* [ASSIGNMENT]:
An exact transcription of the entries is required, with no images included.

* [RECORDS SHOWN]:
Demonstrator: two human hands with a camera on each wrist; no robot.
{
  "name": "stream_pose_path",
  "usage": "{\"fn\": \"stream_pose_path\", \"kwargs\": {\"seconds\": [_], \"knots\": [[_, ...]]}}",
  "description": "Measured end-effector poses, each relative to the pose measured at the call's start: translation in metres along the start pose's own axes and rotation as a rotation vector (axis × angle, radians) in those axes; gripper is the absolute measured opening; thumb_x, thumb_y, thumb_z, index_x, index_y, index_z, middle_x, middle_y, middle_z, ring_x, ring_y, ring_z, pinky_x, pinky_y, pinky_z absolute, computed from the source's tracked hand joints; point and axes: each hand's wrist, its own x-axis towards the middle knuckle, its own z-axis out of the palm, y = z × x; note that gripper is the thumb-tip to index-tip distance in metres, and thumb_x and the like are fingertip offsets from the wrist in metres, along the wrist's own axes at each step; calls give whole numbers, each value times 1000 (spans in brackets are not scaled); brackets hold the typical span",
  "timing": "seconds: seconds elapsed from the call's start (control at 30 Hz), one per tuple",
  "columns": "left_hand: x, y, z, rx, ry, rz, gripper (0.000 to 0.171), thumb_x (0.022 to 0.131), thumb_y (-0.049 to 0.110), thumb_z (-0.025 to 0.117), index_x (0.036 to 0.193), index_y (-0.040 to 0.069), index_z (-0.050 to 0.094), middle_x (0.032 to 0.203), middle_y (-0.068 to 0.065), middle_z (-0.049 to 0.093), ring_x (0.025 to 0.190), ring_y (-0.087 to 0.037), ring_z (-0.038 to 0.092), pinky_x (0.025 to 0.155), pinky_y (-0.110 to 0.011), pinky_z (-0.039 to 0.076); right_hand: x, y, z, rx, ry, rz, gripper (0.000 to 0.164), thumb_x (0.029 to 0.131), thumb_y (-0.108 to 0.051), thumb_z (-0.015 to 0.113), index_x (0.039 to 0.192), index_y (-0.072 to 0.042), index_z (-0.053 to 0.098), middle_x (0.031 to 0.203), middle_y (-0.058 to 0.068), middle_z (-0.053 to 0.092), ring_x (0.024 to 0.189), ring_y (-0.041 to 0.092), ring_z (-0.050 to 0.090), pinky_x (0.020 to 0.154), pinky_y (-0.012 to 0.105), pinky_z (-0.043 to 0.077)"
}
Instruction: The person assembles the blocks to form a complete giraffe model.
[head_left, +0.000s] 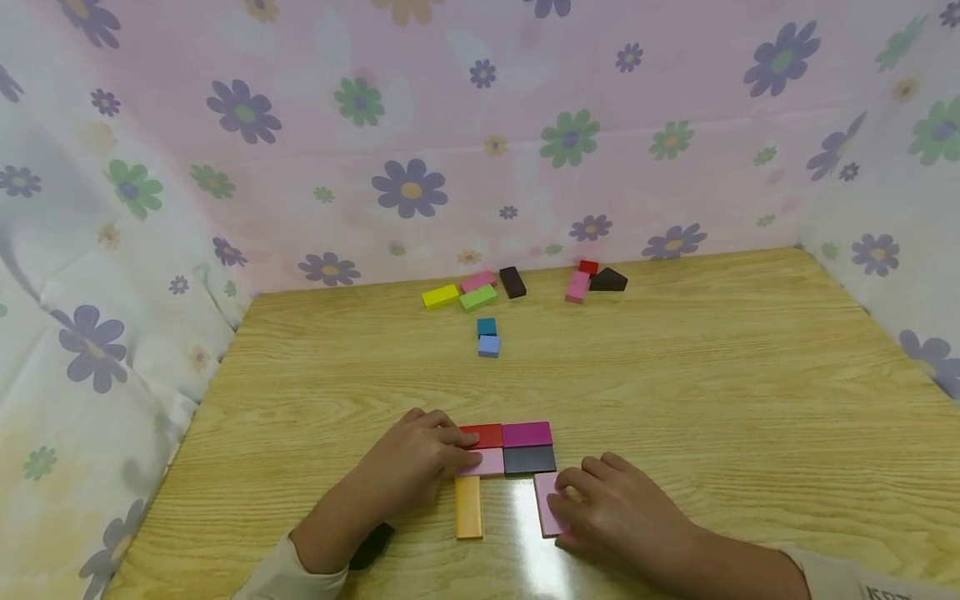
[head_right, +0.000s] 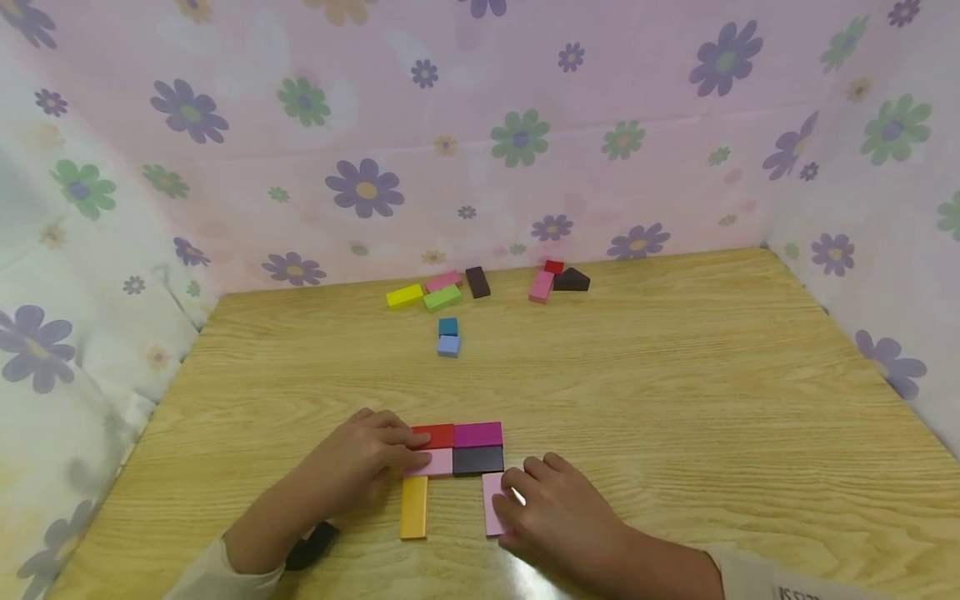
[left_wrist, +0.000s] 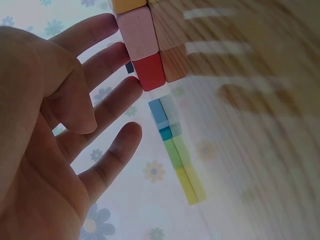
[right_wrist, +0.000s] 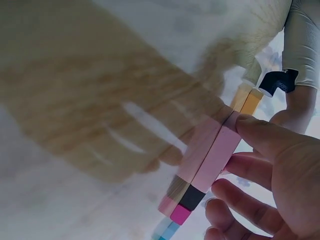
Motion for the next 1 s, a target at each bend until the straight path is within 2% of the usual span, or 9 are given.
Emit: {"fn": "stream_pose_path", "kwargs": {"seconds": [0.33,0.53,0.63,0.73,0.87,1.0], "knots": [[-1,0,0,-2,23,10,32,90,9,70,117,25,77,123,9,71,113,-14,63,92,-37,49,1,0,0,19,-46,18,38,66,-46,90,85,-22,68,89,-6,66,73,12,56,66,26,44],[-1,0,-1,-11,6,12,32,91,9,69,118,26,76,124,10,71,113,-15,63,93,-39,49,2,0,2,47,11,13,37,65,-45,90,85,-23,67,91,-7,67,73,11,56,66,25,44],[-1,0,-2,-16,-3,8,33,92,8,68,119,25,76,124,10,71,114,-14,62,94,-42,49,5,4,1,103,70,-4,28,74,-41,85,89,-24,69,94,-6,68,74,11,60,66,26,47],[-1,0,-1,-12,-7,3,33,92,8,67,120,25,75,125,10,71,114,-14,62,95,-43,49,12,12,-2,187,79,-4,17,83,-32,79,96,-23,74,100,-4,69,79,10,62,70,29,51],[0,0,-2,-5,1,6,32,93,9,67,119,26,76,125,10,71,113,-14,62,93,-41,49,26,30,-7,262,6,53,18,82,-21,81,100,-21,78,105,-2,70,89,12,63,77,34,55],[0,-1,-1,11,10,21,31,93,10,68,118,26,76,124,9,71,111,-14,63,91,-38,49,44,50,-7,261,-103,123,24,82,-18,81,105,-16,78,111,2,70,103,18,64,87,40,56]]}}
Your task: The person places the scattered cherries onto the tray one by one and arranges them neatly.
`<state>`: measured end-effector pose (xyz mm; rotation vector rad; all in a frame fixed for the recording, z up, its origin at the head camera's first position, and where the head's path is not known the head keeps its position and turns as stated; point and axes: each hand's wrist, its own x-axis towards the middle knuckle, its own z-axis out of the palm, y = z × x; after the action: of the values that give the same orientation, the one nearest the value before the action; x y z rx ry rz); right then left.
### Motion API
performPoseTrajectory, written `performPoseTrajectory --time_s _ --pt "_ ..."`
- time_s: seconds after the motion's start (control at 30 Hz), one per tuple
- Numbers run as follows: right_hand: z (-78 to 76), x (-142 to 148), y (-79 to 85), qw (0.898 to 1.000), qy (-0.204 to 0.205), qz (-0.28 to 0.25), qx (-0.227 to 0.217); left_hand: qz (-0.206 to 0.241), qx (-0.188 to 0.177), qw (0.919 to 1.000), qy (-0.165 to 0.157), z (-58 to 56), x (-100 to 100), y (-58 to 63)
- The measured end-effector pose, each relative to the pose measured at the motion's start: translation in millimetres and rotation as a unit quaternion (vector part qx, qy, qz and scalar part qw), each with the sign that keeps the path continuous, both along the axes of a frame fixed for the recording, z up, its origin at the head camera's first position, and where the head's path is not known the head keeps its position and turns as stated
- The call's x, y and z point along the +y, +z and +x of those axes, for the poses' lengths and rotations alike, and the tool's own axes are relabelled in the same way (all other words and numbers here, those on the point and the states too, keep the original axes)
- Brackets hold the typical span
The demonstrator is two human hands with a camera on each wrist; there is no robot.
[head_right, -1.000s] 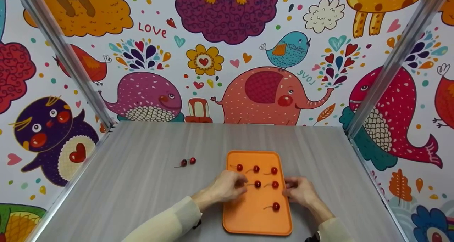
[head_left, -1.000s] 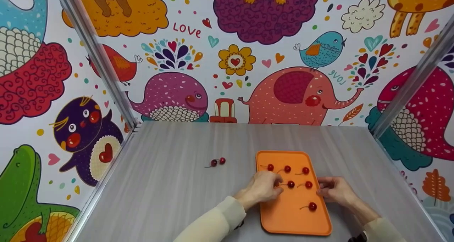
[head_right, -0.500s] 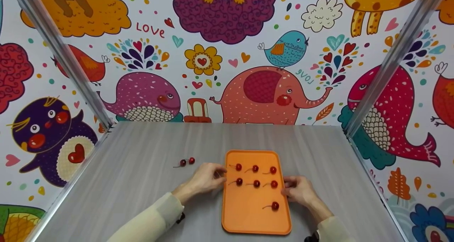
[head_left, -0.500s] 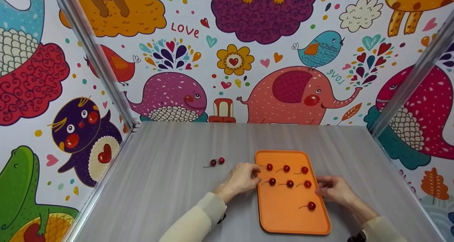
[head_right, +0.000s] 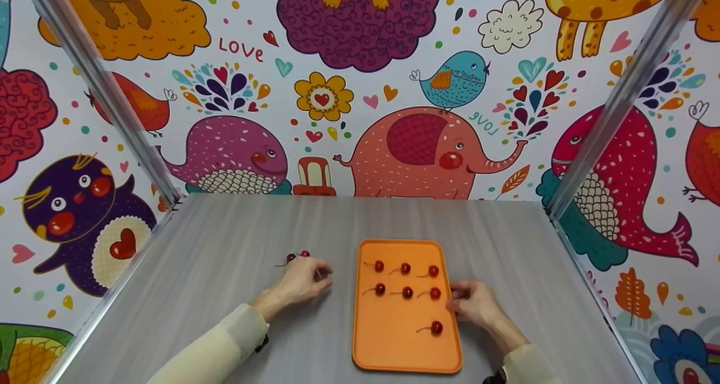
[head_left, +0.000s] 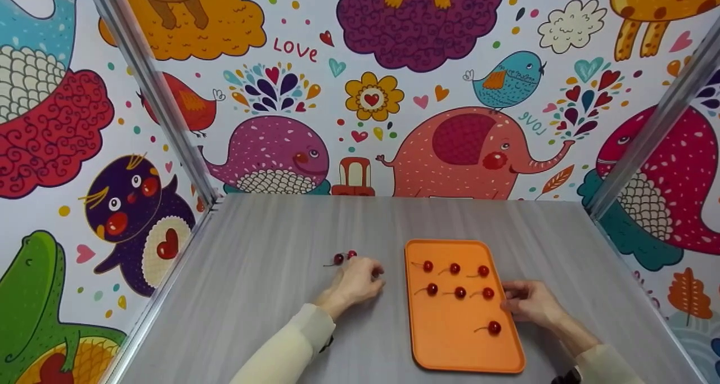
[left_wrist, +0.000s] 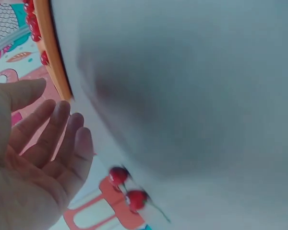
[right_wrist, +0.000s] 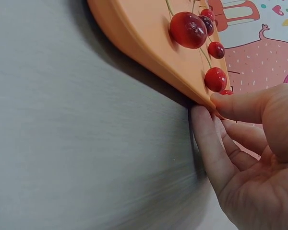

* [SOLUTION]:
Demonstrator: two human hands with a camera on each wrist; no robot.
{
  "name": "stream_pose_path",
  "usage": "{\"fn\": \"stream_pose_path\", \"kwargs\": {\"seconds\": [_], \"knots\": [[_, ...]]}}",
  "description": "Measured end-effector poses, each relative to the pose measured at the call's start: translation in metres along the start pose's own axes and rotation as a rotation vector (axis × angle, radians) in those axes; gripper is the absolute measured opening; thumb_x, thumb_y, thumb_z, index_x, index_y, index_z, middle_x, middle_y, middle_z, ring_x, ring_y, ring_z, pinky_x, pinky_y, pinky_z absolute, computed from the source's tracked hand joints; point and axes: each hand's wrist, its own x-axis towards the middle knuckle, its own z-axis out of the palm, y = z × x; note that gripper is the thumb-tip to index-tip distance in metres, and thumb_x and the like are fingertip offsets from the wrist in metres, along the wrist's own axes at each step; calls give whole numbers, each value times 1000 (spans in brackets are not scaled); brackets hold the typical span",
  "timing": "seconds: seconds elapsed from the call's start (control at 30 Hz), one per tuple",
  "columns": "left_hand: x, y, z, rx, ry, rz, gripper (0.000 to 0.171), thumb_x (0.022 to 0.131), thumb_y (-0.049 to 0.110), thumb_z (-0.025 to 0.117), index_x (0.036 to 0.193), index_y (-0.040 to 0.069), index_z (-0.050 to 0.094), middle_x (0.032 to 0.203), middle_y (-0.068 to 0.065), middle_z (-0.049 to 0.093), ring_x (0.025 to 0.190), ring_y (-0.087 to 0.037), ring_z (-0.038 to 0.092), pinky_x (0.025 to 0.155), pinky_y (-0.110 to 0.011), pinky_z (-0.039 to 0.076); right_hand: x, y, z, rx, ry, rz, gripper (0.000 to 0.164), thumb_x (0.029 to 0.131), thumb_y (-0.108 to 0.051), thumb_z (-0.015 to 0.113), index_x (0.039 to 0.192), index_y (-0.072 to 0.042), index_z (-0.053 to 0.098), middle_x (0.031 to 0.203), middle_y (-0.058 to 0.068), middle_z (-0.053 to 0.092), ring_x (0.024 to 0.189), ring_y (-0.041 to 0.092), ring_z (-0.050 to 0.090), pinky_x (0.020 to 0.154), pinky_y (-0.012 to 0.105), pinky_z (-0.043 to 0.077)"
}
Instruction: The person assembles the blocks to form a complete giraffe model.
[head_left, +0.000s] 
[head_right, +0.000s] 
[left_wrist, +0.000s] 
[right_wrist, +0.000s] 
Motion for the next 1 s, a target at each bend until the straight path is within 2% of the usual span, or 9 are given.
Emit: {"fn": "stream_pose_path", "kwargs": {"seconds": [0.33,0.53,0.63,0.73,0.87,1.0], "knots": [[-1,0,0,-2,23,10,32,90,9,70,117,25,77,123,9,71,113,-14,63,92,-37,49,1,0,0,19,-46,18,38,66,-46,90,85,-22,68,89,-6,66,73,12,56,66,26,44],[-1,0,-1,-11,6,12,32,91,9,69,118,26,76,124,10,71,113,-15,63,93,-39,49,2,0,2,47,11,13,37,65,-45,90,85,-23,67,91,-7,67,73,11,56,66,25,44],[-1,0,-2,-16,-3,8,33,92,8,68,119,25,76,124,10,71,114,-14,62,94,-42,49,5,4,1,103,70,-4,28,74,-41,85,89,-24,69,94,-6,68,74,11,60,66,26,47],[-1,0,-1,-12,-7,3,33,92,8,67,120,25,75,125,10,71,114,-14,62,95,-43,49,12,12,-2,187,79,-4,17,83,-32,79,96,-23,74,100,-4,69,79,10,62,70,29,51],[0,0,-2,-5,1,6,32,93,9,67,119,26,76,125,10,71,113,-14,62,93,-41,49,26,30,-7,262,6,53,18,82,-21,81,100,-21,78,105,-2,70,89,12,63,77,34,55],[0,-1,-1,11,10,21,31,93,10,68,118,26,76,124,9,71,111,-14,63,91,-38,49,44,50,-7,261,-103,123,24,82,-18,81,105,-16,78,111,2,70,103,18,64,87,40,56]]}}
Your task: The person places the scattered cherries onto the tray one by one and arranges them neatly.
`<state>`: measured end-effector pose (xyz mm; rotation vector rad; all in a frame fixed for the recording, z up, its origin at the head camera's first position, and where the head's path is not known the head keeps its position and turns as stated; point and axes: each hand's wrist, its own x-axis towards the middle knuckle, its own z-axis out of the palm, y = z × x; after the action: of the values that give the same orientation, the one nearest the value before the action; x y z rx ry rz); right then left.
### Motion API
performPoseTrajectory, written `performPoseTrajectory --time_s _ --pt "_ ..."`
- time_s: seconds after the motion's start (control at 30 Hz), one per tuple
- Numbers run as follows: right_hand: z (-78 to 76), x (-142 to 148), y (-79 to 85), qw (0.898 to 1.000), qy (-0.204 to 0.205), qz (-0.28 to 0.25), qx (-0.227 to 0.217); left_hand: qz (-0.206 to 0.241), qx (-0.188 to 0.177), qw (0.919 to 1.000), qy (-0.165 to 0.157), z (-58 to 56), x (-100 to 100), y (-58 to 63)
- The measured end-effector pose, each relative to the pose measured at the motion's start: translation in millimetres and rotation as a unit quaternion (vector part qx, qy, qz and scalar part qw), each with the sign that keeps the path continuous, both along the axes of a frame fixed for the recording, z up, its origin at the head camera's first position, and where the head's path is not known the head keeps its position and turns as stated
- The call's x, y and z point along the +y, +z and +x of those axes, for the poses' lengths and rotations alike, and the tool's own axes are relabelled in the same way (all other words and numbers here, those on the point and the states too, keep the original axes)
- Brackets hold the typical span
The demonstrator is two human hands with a camera on each wrist; there is no robot.
[head_right, -1.000s] 
[head_left, -1.000s] 
[head_right, -0.500s] 
[head_left, -0.500s] 
[head_right, +0.000s] 
[head_left, +0.000s] 
[left_wrist, +0.000s] 
[right_wrist, +0.000s] 

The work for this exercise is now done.